Directions for this task:
Lines with "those" in the entries below: count them and reply with the number alone.

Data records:

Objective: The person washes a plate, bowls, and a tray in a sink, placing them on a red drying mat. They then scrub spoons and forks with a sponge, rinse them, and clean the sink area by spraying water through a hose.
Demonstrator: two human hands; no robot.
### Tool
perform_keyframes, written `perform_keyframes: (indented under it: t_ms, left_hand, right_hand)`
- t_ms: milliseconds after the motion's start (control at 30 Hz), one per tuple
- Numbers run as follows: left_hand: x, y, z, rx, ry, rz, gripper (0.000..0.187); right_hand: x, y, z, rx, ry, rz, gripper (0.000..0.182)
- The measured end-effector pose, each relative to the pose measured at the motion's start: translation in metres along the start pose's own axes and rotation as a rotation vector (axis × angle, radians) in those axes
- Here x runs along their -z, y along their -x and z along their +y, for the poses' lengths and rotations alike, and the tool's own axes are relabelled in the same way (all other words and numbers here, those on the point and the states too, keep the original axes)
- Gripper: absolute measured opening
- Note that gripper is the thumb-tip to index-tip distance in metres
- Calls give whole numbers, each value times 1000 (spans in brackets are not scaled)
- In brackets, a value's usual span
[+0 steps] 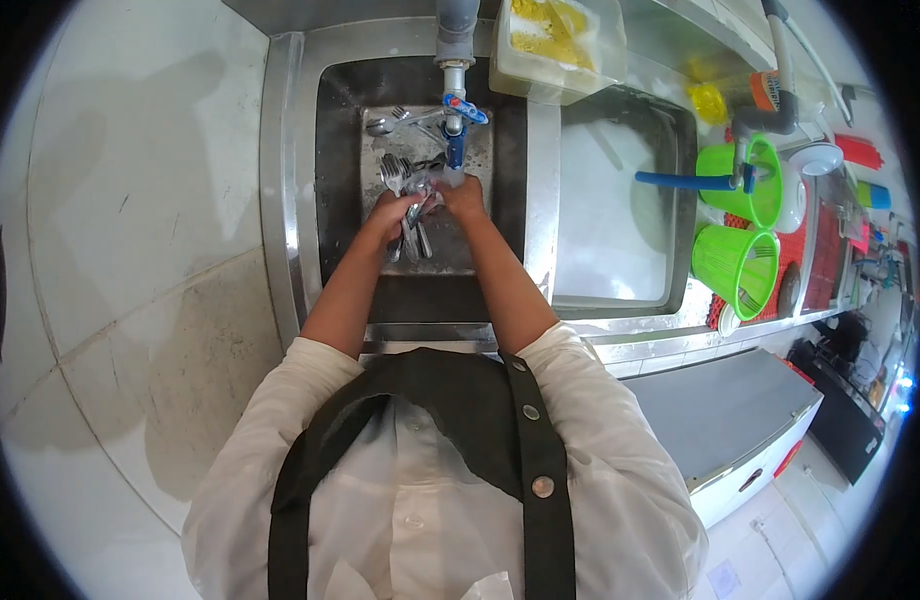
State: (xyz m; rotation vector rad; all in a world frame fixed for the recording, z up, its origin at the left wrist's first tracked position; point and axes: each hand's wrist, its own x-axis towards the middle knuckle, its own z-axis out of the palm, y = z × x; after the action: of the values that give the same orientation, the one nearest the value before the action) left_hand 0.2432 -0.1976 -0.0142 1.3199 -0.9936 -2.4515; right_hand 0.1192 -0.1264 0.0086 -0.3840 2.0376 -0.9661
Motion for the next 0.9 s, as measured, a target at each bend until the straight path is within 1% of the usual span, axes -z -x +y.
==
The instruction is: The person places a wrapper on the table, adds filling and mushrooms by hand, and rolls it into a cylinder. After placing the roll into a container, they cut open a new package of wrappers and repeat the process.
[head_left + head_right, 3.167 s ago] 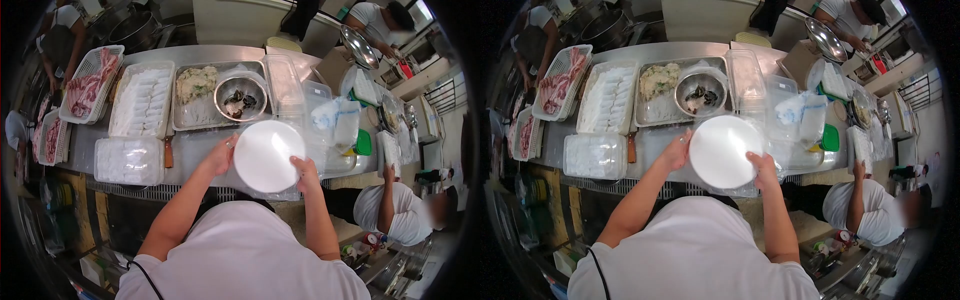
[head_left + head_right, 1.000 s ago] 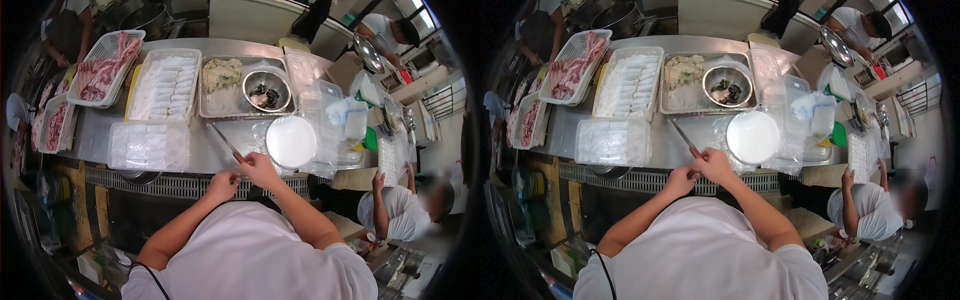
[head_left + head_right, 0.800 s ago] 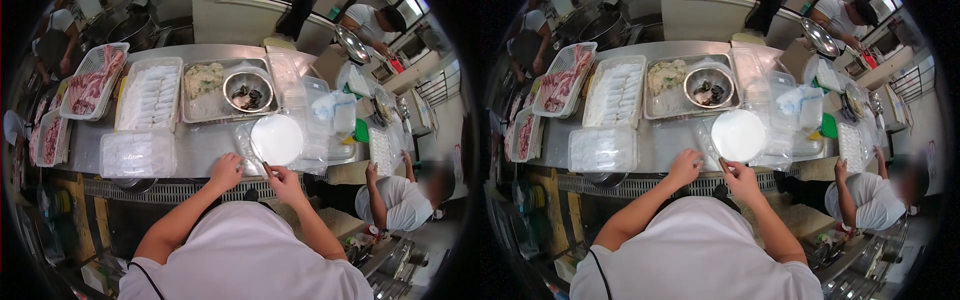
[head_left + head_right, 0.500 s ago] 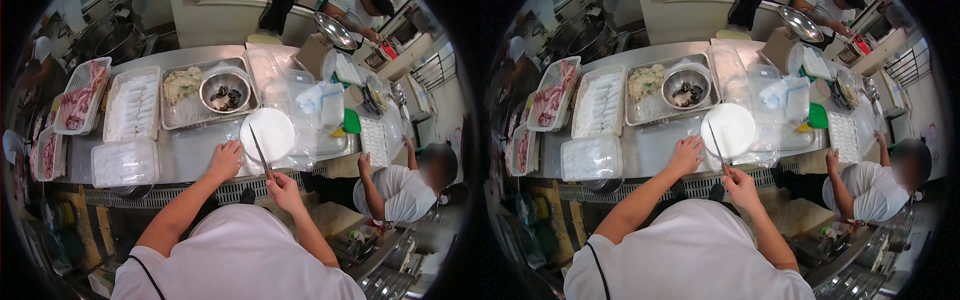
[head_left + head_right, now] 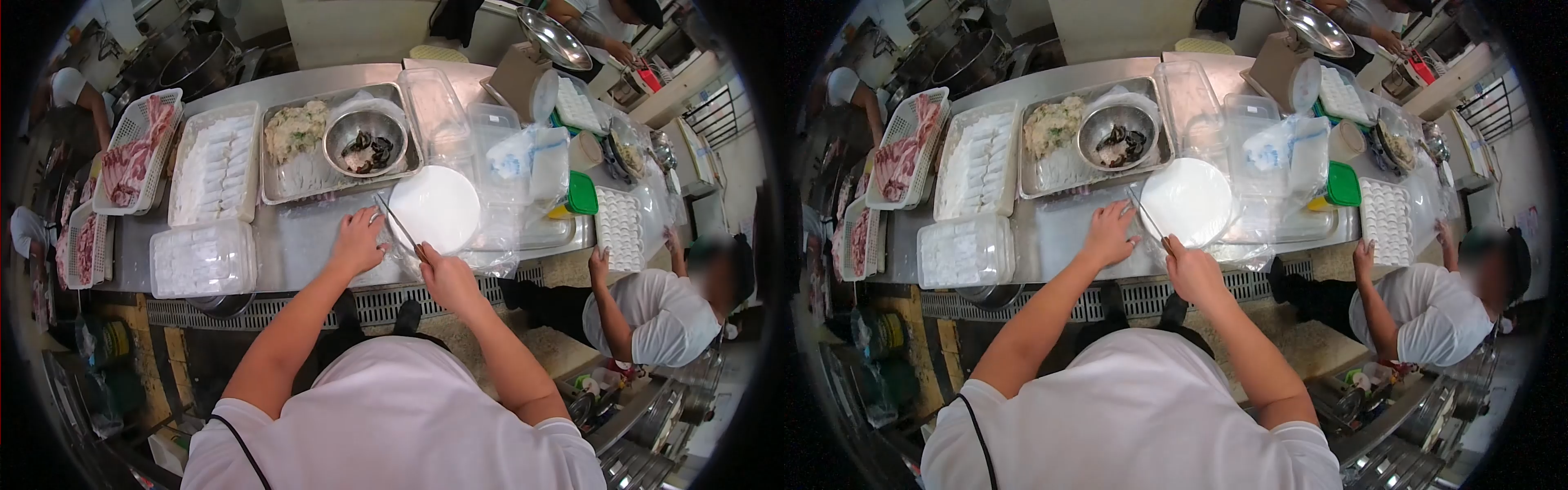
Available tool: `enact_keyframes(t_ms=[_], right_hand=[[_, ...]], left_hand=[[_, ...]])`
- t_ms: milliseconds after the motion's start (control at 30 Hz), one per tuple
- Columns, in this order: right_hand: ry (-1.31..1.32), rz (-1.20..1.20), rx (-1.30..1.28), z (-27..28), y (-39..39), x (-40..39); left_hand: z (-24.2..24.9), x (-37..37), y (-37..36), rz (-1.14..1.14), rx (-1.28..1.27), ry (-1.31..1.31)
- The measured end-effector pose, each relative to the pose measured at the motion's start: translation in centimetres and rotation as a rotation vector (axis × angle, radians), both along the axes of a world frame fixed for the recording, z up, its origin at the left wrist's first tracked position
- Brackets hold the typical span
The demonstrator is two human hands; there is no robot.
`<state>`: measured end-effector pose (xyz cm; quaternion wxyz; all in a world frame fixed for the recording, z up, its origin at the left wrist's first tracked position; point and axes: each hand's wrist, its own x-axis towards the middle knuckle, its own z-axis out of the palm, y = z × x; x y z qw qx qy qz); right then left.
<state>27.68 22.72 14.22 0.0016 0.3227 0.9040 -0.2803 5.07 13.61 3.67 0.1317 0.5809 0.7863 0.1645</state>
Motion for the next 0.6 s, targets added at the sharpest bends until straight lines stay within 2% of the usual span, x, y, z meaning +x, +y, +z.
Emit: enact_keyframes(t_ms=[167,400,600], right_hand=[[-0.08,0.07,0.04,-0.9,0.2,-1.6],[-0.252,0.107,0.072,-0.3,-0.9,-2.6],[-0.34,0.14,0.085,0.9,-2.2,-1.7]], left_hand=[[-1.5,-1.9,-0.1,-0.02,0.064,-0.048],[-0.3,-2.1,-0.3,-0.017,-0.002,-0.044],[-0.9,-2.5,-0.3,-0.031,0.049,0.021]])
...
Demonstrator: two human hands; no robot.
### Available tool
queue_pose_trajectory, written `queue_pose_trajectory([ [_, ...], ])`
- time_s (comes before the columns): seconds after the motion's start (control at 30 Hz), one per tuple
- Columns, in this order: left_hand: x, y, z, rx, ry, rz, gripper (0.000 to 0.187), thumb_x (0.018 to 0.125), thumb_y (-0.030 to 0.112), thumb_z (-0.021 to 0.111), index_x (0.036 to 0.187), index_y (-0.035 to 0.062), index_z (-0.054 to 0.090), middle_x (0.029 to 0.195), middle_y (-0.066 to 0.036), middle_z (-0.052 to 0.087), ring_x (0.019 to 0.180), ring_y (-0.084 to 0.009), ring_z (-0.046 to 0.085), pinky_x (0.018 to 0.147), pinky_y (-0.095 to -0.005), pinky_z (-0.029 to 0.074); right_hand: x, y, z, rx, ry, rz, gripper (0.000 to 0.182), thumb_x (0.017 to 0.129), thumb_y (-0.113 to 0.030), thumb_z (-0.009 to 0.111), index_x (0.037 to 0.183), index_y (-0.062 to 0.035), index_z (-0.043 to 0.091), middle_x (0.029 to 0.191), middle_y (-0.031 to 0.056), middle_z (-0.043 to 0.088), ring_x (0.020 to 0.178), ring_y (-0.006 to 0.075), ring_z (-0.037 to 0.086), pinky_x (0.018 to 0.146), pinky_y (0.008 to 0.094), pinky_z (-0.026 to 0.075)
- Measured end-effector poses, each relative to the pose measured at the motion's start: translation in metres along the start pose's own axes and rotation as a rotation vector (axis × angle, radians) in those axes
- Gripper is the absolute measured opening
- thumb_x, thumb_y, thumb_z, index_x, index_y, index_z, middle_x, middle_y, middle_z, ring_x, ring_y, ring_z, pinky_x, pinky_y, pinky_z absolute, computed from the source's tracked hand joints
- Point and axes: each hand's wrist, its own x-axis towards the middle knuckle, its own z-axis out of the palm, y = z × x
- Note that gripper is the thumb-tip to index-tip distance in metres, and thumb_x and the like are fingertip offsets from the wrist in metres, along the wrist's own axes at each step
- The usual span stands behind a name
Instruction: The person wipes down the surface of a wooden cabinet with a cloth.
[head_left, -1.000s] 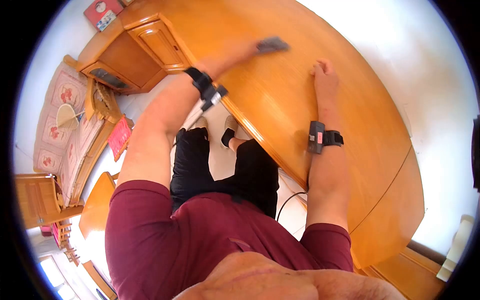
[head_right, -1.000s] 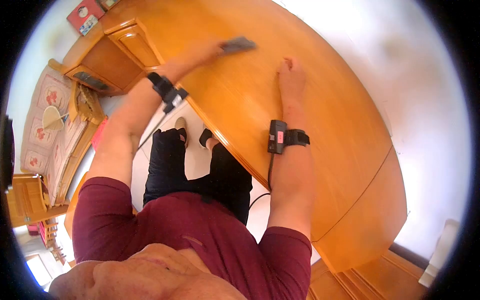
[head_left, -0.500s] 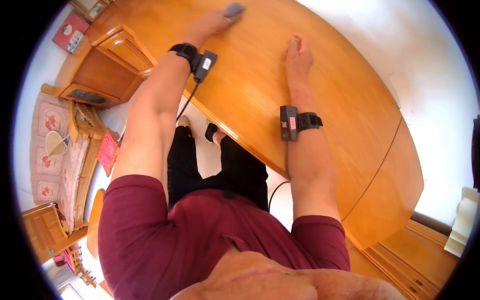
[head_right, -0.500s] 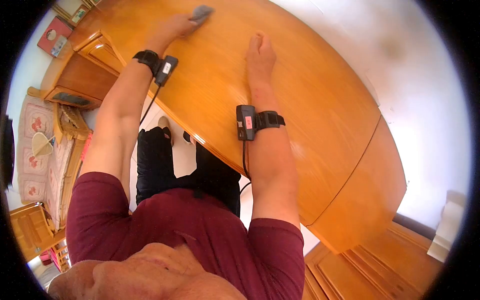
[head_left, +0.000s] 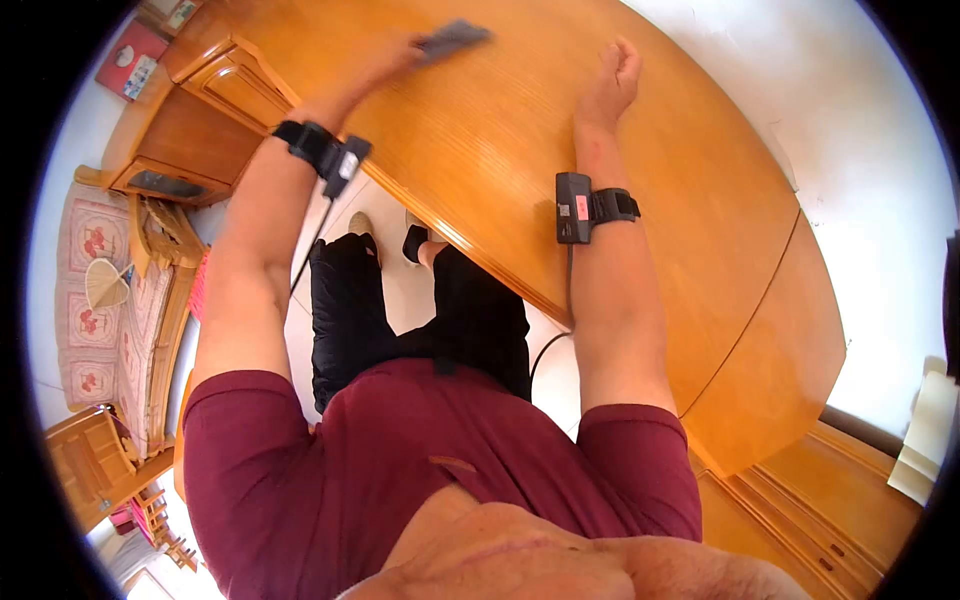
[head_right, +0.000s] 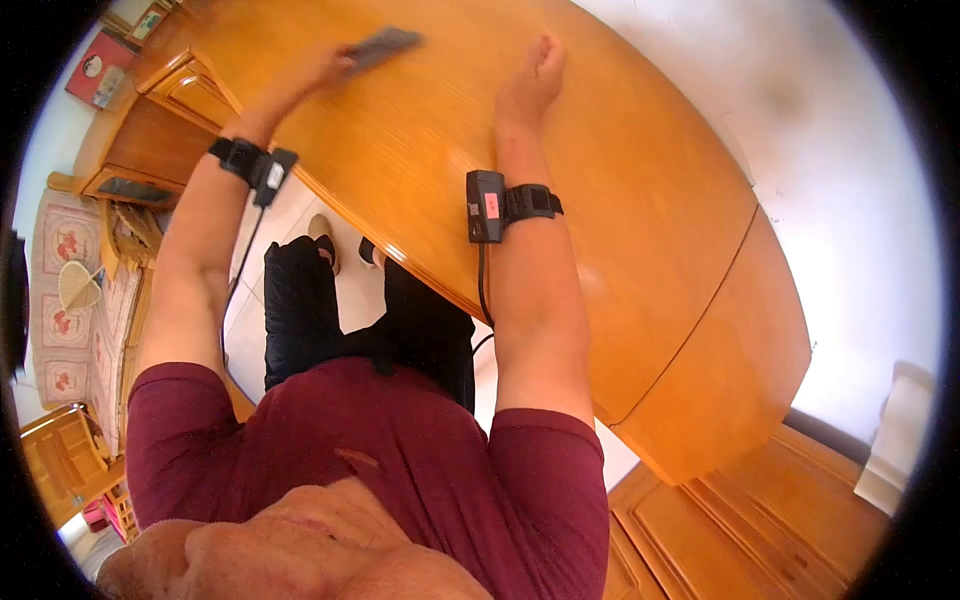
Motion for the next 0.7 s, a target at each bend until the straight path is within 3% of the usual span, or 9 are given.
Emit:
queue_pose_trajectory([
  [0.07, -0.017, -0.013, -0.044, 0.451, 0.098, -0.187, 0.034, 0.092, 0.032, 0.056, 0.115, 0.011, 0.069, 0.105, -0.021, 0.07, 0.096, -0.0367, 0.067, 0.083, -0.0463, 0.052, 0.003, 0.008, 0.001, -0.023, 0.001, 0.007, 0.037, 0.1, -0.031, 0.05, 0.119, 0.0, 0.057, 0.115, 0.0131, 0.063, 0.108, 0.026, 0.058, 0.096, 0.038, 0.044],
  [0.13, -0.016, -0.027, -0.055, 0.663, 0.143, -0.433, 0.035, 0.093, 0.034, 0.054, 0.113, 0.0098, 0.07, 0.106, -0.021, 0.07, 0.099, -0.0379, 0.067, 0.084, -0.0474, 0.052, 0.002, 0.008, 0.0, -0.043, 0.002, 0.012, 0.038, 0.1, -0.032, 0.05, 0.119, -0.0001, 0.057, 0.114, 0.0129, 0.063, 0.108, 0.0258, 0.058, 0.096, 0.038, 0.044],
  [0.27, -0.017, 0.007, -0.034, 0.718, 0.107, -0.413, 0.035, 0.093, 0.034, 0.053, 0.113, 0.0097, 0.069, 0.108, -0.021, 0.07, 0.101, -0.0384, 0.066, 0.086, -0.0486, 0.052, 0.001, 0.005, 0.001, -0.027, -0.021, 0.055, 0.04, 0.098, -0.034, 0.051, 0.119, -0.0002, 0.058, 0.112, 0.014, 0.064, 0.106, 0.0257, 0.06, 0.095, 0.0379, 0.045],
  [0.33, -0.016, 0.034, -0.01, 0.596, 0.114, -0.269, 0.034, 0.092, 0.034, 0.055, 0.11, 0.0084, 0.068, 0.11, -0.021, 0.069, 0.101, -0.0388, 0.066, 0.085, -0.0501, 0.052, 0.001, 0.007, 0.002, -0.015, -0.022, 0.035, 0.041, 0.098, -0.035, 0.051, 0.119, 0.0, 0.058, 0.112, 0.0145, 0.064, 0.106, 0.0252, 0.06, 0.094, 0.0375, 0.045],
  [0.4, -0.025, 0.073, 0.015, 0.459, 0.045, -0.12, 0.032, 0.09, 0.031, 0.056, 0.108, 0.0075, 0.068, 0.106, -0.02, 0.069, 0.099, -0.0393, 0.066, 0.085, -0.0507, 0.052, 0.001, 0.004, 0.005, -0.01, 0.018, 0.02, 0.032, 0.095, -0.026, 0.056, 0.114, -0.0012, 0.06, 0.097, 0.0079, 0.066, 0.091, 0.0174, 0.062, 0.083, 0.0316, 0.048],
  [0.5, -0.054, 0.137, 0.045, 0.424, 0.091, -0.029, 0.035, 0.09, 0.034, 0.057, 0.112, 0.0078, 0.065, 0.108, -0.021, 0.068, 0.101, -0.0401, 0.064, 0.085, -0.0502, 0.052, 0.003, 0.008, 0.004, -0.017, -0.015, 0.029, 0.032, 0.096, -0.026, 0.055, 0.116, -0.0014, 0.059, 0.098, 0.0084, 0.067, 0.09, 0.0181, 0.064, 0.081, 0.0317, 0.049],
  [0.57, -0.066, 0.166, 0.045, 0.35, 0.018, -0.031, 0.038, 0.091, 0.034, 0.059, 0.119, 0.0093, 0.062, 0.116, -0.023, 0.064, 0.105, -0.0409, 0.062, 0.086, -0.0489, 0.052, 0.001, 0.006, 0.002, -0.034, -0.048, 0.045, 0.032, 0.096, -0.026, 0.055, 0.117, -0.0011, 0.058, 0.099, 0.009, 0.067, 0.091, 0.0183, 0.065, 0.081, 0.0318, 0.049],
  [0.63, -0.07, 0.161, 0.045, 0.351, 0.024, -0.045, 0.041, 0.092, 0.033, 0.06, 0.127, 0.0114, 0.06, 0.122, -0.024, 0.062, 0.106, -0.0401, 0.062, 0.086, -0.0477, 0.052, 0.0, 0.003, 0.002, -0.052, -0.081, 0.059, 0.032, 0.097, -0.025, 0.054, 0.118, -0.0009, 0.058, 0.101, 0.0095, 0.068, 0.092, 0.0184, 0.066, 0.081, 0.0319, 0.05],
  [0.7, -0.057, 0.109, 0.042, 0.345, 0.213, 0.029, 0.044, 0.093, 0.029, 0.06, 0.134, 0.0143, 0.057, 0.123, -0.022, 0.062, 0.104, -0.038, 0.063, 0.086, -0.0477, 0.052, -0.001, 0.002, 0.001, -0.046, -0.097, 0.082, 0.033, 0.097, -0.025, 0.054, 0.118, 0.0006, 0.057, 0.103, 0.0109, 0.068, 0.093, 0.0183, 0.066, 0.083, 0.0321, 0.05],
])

Reply:
3